Task statement:
When the data below is printed, every line must match exactly and the images must be absent.

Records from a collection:
- - -

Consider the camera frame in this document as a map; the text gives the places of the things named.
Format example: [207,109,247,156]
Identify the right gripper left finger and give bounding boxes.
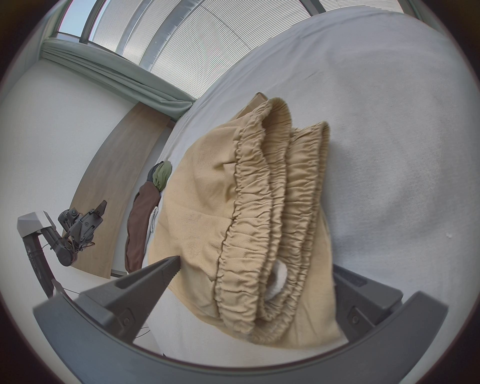
[79,255,181,344]

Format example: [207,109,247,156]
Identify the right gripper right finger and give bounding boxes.
[332,263,403,343]

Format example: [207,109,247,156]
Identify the tan shorts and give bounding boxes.
[148,92,351,346]

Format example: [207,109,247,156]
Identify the bed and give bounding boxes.
[69,9,479,370]

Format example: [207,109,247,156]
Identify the brown garment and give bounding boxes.
[125,184,163,274]

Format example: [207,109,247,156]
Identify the white garment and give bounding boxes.
[144,205,160,259]

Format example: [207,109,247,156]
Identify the green garment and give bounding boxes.
[152,161,173,193]

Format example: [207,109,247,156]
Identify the grey-green curtain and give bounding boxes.
[39,37,197,122]

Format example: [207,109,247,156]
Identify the window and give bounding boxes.
[56,0,417,100]

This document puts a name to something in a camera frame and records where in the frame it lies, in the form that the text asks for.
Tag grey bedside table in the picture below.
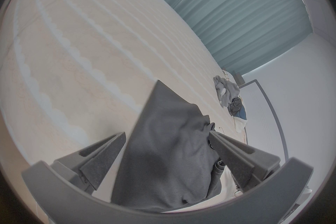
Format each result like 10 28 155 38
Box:
232 71 246 85

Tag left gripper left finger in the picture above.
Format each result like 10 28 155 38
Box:
52 132 126 193

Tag black T-shirt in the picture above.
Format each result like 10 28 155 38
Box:
110 80 226 212

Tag black shiny garment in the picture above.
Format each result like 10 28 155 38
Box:
228 97 243 116

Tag bed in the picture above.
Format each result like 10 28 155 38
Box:
0 0 289 211

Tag white printed pillow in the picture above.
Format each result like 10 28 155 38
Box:
222 68 235 82

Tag grey garment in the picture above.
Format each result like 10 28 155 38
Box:
213 75 240 108

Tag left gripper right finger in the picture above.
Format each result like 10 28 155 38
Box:
209 131 281 193

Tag blue and white garment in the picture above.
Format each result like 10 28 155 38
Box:
234 105 248 133

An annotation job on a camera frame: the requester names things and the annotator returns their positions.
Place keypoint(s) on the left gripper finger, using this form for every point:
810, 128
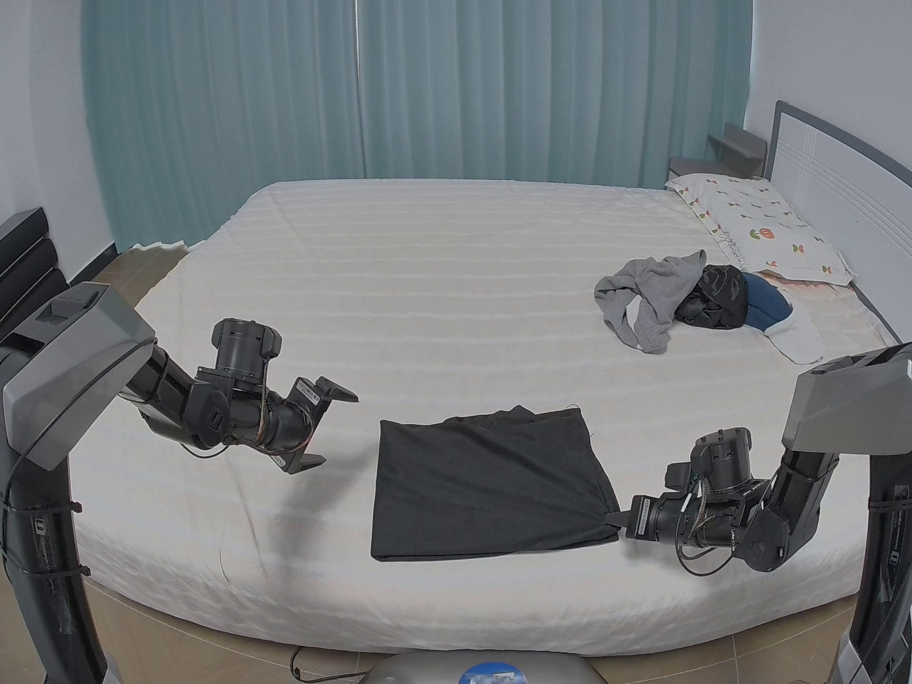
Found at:
338, 390
306, 463

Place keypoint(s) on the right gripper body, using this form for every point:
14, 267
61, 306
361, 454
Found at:
655, 517

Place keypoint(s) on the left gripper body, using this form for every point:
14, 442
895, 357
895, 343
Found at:
296, 424

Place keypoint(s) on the black T-shirt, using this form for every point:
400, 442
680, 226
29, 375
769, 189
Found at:
484, 489

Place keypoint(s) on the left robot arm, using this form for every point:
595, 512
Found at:
71, 367

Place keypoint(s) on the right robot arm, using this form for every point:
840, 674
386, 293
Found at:
841, 410

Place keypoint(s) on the bed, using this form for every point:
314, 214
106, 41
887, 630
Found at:
463, 289

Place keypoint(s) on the grey knit garment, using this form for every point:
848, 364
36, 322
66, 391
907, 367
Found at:
655, 289

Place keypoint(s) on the white garment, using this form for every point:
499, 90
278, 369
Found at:
798, 339

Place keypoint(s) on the black printed garment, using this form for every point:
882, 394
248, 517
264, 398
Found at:
716, 296

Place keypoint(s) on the dark blue garment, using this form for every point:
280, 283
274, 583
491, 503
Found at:
766, 303

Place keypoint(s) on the black chest of drawers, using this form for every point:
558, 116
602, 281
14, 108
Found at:
28, 268

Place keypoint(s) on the white printed pillow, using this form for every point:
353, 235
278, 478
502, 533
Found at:
759, 225

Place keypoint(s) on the blue-green curtain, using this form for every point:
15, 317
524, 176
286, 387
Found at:
556, 68
228, 97

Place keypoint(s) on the grey bedside table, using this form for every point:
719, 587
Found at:
727, 150

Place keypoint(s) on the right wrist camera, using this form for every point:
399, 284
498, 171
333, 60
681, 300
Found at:
677, 477

- - -

Completed exercise:
Consider the camera frame in this document as a map; the text gives the places of the things named.
Format example: [207,109,247,156]
Identify the right gripper left finger and give bounding boxes.
[79,255,181,344]

Format example: [207,109,247,156]
Identify the right gripper right finger and give bounding boxes.
[332,263,403,343]

Format example: [207,109,247,156]
Identify the tan shorts and give bounding boxes.
[148,92,351,346]

Format example: [207,109,247,156]
Identify the bed and give bounding boxes.
[69,9,479,370]

Format example: [207,109,247,156]
Identify the brown garment and give bounding boxes.
[125,184,163,274]

Format example: [207,109,247,156]
Identify the white garment and give bounding boxes.
[144,205,160,259]

Format example: [207,109,247,156]
Identify the green garment and give bounding boxes.
[152,161,173,193]

Format example: [207,109,247,156]
Identify the grey-green curtain and give bounding boxes.
[39,37,197,122]

Format example: [207,109,247,156]
Identify the window and give bounding boxes.
[56,0,417,100]

This document puts a name to something in a camera frame and records where in the frame it lies, in the form that the text asks for.
Tag grey bedside table in the picture below.
Format each result like 10 28 155 38
Box:
232 71 246 85

Tag left gripper left finger in the picture above.
Format each result like 10 28 155 38
Box:
52 132 126 193

Tag black T-shirt in the picture above.
Format each result like 10 28 155 38
Box:
110 80 226 212

Tag black shiny garment in the picture above.
Format each result like 10 28 155 38
Box:
228 97 243 116

Tag bed in the picture above.
Format each result like 10 28 155 38
Box:
0 0 289 211

Tag white printed pillow in the picture above.
Format each result like 10 28 155 38
Box:
222 68 235 82

Tag grey garment in the picture above.
Format each result like 10 28 155 38
Box:
213 75 240 108

Tag left gripper right finger in the picture above.
Format each result like 10 28 155 38
Box:
209 131 281 193

Tag blue and white garment in the picture above.
Format each result like 10 28 155 38
Box:
234 105 248 133

An annotation job on a camera frame: the requester names things and the annotator returns their positions.
Place keypoint(s) on the left gripper finger, using this form for every point:
810, 128
Found at:
338, 390
306, 463

Place keypoint(s) on the right gripper body, using this form for every point:
14, 267
61, 306
361, 454
Found at:
655, 517

Place keypoint(s) on the left gripper body, using this form for every point:
14, 442
895, 357
895, 343
Found at:
296, 424

Place keypoint(s) on the black T-shirt, using this form for every point:
400, 442
680, 226
29, 375
769, 189
Found at:
484, 489

Place keypoint(s) on the left robot arm, using this form for every point:
595, 512
Found at:
71, 367

Place keypoint(s) on the right robot arm, using this form for every point:
840, 674
386, 293
Found at:
841, 410

Place keypoint(s) on the bed, using this form for every point:
314, 214
106, 41
887, 630
Found at:
463, 289

Place keypoint(s) on the grey knit garment, using this form for every point:
848, 364
36, 322
66, 391
907, 367
Found at:
655, 289

Place keypoint(s) on the white garment, using this form for every point:
499, 90
278, 369
Found at:
798, 339

Place keypoint(s) on the black printed garment, using this form for every point:
882, 394
248, 517
264, 398
Found at:
716, 296

Place keypoint(s) on the dark blue garment, using this form for every point:
280, 283
274, 583
491, 503
Found at:
766, 303

Place keypoint(s) on the black chest of drawers, using this form for every point:
558, 116
602, 281
14, 108
Found at:
28, 268

Place keypoint(s) on the white printed pillow, using this form for every point:
353, 235
278, 478
502, 533
Found at:
759, 225

Place keypoint(s) on the blue-green curtain, using this form for every point:
15, 317
524, 176
286, 387
Found at:
556, 68
228, 97

Place keypoint(s) on the grey bedside table, using this form for every point:
719, 587
Found at:
727, 150

Place keypoint(s) on the right wrist camera, using this form for every point:
399, 284
498, 171
333, 60
681, 300
Found at:
677, 477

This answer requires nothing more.